Action item: Quote each line exactly, from the line that contains "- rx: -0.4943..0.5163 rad" down to the last line of the listing, and no other lines.

+-------+

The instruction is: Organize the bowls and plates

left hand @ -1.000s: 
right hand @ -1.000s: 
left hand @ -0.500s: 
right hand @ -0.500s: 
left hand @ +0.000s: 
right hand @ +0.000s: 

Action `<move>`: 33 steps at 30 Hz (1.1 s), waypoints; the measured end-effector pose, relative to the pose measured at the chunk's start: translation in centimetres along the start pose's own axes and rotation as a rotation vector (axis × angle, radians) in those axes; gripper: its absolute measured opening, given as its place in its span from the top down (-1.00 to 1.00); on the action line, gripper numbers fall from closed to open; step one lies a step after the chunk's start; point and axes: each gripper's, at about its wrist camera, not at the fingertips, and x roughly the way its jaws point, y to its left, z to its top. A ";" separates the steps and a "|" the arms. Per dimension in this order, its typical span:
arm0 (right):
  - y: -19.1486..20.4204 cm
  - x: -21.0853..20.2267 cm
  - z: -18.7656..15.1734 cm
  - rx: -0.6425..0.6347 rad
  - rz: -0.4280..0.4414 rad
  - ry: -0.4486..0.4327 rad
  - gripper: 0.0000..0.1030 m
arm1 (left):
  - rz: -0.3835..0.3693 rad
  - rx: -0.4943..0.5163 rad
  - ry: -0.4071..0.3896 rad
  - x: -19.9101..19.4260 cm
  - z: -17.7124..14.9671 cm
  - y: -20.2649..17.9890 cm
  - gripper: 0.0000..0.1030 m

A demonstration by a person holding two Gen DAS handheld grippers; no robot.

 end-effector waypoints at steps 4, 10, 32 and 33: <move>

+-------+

Response to the exercise:
  - rx: -0.4943..0.5163 rad
  - ry: -0.4071..0.3896 rad
  - x: -19.9101..19.4260 cm
  - z: -17.7124..14.9671 cm
  - y: -20.2649..17.9890 cm
  - gripper: 0.0000..0.1030 m

A demonstration by a person holding two Gen DAS handheld grippers; no robot.

 end-effector waypoints at steps 4, 10, 32 and 33: <move>

The exercise is now finished.